## EXERCISE DETAILS
Some lines in the data below hold the string "knife". Report how many, as a bare number.

Items from a dataset
☆ ☆ ☆ ☆ ☆ ☆ ☆

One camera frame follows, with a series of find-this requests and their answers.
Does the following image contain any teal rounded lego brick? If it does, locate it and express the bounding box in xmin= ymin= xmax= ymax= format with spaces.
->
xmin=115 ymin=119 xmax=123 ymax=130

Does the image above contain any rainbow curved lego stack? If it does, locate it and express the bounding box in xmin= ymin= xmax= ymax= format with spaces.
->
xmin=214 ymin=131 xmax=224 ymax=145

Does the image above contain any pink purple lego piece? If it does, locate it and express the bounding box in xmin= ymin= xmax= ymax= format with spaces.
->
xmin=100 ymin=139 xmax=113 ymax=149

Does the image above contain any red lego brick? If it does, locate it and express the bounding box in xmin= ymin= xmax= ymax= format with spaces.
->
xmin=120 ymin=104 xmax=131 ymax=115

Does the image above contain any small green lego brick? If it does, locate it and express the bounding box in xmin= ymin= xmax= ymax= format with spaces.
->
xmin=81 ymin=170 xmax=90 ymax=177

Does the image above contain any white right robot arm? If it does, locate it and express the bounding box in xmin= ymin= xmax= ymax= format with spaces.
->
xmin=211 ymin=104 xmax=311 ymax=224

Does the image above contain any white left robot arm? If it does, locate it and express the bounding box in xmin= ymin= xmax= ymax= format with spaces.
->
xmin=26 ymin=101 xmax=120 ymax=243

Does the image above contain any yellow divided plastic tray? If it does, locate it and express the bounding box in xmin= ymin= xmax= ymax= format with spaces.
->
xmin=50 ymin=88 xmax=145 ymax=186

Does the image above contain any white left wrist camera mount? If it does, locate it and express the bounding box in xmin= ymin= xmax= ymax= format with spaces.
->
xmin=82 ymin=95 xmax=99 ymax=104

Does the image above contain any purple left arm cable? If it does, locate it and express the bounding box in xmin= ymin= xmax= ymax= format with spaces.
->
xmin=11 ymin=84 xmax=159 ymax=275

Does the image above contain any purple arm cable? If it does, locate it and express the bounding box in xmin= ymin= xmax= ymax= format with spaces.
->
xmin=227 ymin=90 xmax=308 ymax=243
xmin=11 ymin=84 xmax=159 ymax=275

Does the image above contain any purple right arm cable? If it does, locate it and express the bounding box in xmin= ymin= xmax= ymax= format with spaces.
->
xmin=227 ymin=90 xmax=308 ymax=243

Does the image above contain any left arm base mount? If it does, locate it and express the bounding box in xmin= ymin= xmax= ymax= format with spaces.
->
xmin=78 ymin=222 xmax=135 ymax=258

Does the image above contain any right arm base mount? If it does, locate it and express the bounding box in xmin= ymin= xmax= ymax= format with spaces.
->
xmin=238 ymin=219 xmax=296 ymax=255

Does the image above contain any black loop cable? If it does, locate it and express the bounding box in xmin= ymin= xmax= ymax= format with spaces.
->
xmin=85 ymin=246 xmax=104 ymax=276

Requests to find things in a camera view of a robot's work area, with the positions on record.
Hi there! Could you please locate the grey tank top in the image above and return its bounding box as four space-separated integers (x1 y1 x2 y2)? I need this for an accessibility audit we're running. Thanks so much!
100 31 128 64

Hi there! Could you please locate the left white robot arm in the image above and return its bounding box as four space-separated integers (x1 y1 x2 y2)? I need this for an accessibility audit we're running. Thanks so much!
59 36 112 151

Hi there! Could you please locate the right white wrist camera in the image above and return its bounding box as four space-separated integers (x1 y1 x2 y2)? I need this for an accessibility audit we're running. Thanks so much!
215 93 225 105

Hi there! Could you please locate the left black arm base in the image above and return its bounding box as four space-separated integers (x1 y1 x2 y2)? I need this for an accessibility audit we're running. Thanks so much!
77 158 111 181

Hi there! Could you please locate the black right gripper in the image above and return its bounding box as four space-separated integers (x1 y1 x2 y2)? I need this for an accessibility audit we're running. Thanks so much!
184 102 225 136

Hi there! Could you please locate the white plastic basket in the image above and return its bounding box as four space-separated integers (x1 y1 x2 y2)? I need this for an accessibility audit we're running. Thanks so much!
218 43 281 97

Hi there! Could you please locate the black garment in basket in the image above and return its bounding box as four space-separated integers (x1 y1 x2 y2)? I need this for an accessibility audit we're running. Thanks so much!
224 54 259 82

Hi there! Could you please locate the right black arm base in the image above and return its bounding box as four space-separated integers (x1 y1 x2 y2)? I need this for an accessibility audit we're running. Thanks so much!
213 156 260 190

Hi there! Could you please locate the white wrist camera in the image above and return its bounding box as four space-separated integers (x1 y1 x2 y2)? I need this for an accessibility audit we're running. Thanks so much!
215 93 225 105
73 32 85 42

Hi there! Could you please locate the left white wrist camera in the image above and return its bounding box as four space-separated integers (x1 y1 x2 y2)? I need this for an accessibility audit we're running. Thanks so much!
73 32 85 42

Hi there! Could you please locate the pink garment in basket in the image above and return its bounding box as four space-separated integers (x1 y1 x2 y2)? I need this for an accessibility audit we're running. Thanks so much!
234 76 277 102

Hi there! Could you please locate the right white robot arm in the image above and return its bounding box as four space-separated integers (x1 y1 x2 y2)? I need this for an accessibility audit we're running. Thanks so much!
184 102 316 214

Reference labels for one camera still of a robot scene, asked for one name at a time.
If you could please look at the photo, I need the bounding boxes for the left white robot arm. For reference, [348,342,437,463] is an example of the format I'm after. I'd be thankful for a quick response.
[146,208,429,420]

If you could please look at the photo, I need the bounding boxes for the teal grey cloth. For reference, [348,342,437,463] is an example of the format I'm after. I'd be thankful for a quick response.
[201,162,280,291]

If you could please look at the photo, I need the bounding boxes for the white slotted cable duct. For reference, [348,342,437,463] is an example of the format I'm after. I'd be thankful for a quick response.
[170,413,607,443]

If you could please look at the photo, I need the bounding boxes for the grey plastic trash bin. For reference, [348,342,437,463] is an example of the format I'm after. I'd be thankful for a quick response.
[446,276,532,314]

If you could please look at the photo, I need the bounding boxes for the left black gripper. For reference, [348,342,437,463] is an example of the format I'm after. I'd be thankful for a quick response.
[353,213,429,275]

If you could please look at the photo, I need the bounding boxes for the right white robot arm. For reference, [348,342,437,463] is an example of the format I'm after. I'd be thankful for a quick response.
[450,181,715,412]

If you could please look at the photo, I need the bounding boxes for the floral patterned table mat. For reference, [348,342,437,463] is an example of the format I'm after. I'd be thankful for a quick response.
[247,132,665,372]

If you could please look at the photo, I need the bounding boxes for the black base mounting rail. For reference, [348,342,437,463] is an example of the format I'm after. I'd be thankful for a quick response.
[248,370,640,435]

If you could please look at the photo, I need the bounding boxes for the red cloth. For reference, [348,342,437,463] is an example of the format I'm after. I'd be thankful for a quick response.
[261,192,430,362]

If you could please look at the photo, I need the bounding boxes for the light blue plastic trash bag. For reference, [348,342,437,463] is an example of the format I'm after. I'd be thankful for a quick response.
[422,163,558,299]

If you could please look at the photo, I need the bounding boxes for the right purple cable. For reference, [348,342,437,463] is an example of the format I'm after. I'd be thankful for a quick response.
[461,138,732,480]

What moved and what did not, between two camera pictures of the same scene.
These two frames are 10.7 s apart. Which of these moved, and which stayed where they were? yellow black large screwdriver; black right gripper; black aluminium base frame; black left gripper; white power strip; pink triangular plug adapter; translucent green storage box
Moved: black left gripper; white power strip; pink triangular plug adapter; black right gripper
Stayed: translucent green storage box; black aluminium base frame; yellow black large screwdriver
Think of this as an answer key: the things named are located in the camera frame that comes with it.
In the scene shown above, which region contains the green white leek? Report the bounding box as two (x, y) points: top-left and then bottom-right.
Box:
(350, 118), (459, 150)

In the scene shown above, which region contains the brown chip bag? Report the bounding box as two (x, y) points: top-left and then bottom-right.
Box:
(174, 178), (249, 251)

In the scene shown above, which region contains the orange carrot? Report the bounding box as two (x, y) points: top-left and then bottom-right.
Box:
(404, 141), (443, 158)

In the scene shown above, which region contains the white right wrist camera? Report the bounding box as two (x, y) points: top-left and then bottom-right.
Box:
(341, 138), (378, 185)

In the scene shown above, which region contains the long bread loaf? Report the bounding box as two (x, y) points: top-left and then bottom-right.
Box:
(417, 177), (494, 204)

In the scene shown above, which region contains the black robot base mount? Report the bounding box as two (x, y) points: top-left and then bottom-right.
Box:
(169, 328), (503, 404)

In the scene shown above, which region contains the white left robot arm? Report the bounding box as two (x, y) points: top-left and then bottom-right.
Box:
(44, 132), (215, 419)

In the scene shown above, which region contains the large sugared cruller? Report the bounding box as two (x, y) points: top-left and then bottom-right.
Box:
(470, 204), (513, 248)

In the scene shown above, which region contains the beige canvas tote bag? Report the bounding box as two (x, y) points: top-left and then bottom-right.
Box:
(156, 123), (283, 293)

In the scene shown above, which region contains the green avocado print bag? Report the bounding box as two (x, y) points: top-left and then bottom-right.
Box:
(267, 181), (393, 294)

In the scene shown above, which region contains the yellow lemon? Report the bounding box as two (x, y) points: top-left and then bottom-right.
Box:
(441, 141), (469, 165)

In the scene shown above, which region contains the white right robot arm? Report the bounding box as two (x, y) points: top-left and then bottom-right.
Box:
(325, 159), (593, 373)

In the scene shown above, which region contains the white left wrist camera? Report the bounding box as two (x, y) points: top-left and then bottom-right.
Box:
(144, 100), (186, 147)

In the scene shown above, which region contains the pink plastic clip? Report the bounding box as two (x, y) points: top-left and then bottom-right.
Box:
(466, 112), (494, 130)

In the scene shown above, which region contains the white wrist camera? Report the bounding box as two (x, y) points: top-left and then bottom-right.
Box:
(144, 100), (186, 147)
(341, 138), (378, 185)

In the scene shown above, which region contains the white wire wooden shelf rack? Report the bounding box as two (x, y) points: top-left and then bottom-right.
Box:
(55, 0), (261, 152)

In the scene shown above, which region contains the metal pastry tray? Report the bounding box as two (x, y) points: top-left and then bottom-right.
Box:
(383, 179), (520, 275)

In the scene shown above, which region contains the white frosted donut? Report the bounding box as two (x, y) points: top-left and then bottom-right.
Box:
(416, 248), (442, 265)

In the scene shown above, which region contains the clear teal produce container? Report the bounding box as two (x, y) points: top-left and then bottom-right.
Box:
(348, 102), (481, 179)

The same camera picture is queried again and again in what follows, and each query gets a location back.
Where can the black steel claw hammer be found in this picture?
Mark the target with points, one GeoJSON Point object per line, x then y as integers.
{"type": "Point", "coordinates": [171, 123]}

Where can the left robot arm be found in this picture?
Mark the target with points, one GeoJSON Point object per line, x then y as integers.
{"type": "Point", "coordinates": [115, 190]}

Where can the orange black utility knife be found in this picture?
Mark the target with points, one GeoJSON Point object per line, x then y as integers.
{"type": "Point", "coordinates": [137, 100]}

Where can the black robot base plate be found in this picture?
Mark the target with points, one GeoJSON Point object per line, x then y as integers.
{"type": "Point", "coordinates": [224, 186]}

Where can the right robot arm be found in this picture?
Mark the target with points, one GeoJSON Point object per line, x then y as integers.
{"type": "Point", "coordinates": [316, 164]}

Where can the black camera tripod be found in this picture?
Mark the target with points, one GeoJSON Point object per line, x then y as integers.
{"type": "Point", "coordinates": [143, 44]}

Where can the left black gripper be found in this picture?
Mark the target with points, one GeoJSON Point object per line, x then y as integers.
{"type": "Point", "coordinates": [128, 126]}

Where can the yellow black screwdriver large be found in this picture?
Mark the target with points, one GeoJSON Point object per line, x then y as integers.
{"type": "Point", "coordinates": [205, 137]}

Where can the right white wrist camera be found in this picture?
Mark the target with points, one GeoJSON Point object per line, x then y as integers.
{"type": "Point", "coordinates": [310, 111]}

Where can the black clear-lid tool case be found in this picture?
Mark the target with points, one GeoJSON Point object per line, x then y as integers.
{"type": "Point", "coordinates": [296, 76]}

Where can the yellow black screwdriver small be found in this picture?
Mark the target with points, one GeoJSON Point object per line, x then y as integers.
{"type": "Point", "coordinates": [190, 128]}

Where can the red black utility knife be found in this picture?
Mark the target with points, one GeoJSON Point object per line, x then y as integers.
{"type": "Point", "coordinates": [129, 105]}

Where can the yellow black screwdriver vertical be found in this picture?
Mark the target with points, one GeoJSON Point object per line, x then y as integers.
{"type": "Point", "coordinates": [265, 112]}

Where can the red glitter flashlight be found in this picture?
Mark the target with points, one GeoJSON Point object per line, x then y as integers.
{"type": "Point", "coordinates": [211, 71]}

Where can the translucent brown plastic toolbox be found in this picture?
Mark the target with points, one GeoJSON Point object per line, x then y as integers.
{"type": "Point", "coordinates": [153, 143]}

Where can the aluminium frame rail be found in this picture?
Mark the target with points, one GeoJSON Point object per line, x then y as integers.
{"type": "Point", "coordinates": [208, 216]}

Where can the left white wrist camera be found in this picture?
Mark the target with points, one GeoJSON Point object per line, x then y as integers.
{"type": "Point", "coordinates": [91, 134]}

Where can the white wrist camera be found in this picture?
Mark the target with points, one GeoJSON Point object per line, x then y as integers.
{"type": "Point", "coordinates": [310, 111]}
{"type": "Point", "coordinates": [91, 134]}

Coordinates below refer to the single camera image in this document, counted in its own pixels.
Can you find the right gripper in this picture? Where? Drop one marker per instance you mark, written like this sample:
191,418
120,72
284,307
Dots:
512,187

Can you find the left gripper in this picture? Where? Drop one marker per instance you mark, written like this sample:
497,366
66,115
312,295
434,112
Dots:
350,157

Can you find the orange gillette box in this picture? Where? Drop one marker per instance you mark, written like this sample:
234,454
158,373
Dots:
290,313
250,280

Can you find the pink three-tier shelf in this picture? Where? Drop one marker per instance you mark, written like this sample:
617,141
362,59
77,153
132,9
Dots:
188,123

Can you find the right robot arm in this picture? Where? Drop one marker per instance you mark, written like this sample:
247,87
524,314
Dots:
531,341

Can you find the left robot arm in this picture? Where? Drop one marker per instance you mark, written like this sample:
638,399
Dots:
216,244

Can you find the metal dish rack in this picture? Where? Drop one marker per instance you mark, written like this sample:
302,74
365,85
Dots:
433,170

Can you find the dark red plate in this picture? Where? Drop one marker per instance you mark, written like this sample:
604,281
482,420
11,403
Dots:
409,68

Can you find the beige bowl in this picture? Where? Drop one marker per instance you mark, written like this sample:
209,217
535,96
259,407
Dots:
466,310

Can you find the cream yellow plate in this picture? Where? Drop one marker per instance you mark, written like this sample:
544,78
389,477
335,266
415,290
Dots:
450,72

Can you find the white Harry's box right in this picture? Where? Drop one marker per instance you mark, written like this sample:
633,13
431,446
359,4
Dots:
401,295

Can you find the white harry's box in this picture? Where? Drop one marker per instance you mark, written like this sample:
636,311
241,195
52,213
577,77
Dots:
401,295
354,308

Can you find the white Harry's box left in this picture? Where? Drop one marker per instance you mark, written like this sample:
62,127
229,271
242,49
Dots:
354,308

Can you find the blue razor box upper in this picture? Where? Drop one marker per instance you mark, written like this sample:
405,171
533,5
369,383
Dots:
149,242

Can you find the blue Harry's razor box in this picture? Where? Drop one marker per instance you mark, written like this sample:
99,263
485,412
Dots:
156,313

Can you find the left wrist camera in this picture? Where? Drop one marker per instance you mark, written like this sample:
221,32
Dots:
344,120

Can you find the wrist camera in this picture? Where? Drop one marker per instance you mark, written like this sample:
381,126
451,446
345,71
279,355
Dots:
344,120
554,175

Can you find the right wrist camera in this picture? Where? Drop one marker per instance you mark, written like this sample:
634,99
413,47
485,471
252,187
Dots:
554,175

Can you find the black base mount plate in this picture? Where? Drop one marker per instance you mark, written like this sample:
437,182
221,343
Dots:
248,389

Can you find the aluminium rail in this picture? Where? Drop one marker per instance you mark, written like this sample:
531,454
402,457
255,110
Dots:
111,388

☆ ☆ ☆ ☆ ☆ ☆ ☆

## SOLVED PROBLEM
2